EXERCISE MATERIAL Start Marker

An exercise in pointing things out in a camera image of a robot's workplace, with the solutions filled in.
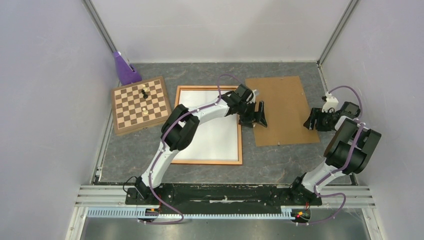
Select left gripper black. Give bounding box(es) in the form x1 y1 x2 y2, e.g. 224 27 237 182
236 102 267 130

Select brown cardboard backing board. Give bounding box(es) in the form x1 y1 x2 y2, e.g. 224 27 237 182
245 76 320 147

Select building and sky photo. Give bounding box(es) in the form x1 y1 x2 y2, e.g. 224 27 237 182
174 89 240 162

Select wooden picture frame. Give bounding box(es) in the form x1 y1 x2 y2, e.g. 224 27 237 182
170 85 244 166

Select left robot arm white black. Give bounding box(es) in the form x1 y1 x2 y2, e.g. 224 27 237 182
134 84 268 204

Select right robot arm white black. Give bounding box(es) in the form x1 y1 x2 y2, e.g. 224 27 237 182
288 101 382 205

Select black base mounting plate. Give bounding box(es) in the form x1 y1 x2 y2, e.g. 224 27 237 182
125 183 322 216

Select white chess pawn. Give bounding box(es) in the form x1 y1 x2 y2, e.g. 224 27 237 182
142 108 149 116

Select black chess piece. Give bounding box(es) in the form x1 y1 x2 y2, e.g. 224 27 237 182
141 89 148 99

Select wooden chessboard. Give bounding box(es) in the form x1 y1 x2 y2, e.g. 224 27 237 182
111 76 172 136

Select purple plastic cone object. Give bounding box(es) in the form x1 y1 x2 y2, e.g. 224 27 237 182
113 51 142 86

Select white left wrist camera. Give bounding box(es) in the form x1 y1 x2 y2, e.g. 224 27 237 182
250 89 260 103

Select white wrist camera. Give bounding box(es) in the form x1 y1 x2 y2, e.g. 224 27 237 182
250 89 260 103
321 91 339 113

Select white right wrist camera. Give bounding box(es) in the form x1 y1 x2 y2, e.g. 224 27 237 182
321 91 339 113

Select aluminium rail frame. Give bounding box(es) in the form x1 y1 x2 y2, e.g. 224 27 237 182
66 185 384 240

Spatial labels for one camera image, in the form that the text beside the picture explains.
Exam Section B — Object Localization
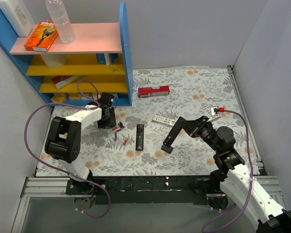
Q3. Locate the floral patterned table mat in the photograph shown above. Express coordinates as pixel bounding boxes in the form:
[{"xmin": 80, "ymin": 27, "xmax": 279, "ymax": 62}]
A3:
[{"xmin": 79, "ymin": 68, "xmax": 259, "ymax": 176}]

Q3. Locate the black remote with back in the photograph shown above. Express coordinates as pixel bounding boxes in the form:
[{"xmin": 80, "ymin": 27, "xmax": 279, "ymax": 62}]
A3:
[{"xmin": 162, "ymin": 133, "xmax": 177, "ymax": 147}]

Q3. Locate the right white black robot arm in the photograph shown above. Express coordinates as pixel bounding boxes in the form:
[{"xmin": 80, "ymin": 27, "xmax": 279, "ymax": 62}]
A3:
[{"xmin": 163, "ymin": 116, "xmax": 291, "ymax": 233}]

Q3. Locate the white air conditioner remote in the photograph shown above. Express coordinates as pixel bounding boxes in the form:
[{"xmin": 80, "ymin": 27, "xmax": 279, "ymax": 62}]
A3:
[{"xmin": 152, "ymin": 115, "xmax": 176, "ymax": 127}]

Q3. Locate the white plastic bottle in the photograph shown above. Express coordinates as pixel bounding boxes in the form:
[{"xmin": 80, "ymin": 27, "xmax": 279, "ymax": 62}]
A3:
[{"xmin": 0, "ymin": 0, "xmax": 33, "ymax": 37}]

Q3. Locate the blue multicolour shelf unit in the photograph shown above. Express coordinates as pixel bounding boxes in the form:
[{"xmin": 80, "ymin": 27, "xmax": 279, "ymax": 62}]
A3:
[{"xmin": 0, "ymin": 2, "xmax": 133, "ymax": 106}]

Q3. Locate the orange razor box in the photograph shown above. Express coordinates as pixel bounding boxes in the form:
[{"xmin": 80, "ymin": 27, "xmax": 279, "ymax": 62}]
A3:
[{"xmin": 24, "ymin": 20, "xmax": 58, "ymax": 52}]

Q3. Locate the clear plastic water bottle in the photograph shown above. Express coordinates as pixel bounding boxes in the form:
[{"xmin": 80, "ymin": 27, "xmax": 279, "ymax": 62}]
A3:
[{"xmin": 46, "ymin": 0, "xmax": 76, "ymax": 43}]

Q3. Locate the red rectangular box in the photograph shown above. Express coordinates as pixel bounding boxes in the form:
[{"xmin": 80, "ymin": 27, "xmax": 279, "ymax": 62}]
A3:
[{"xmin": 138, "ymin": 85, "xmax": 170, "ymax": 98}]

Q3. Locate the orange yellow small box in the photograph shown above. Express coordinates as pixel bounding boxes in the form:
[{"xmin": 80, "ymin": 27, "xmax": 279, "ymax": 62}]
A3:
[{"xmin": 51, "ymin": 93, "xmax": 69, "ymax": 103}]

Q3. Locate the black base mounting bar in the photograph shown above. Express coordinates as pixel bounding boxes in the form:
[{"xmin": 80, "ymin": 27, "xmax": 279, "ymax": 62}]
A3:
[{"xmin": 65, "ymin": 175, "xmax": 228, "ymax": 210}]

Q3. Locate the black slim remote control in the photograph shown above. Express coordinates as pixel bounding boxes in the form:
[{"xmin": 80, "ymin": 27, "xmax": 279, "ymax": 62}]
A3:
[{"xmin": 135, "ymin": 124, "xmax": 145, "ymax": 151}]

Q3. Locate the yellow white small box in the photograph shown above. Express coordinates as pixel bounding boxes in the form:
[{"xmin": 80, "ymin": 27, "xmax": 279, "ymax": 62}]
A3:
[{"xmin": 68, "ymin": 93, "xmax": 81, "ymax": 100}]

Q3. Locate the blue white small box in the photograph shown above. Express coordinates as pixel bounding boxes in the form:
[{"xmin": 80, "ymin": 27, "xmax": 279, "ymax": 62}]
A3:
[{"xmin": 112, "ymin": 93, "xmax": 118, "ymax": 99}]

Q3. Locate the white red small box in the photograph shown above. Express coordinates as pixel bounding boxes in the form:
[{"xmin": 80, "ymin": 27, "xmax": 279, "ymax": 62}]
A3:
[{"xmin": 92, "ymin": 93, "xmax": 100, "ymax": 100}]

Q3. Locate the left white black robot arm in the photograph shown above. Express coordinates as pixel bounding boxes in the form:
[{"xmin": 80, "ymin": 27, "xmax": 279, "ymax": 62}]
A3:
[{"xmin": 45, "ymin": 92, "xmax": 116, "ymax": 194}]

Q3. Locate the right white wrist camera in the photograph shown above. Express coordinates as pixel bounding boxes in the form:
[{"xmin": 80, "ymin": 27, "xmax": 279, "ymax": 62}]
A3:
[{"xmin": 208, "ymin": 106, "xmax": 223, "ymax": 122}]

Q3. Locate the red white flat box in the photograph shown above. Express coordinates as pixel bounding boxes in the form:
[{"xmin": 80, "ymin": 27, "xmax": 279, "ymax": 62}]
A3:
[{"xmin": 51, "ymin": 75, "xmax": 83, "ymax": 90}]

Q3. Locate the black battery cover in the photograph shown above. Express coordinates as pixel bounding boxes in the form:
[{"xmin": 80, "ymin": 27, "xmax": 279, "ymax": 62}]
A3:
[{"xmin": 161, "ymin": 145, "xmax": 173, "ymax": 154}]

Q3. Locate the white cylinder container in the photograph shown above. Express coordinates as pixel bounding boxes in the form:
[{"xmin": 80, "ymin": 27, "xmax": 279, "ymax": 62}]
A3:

EXERCISE MATERIAL End Marker

### TO DO
How many lines in the material contain the string "yellow"? Reply with the number and nothing else.

### EXERCISE RESPONSE
2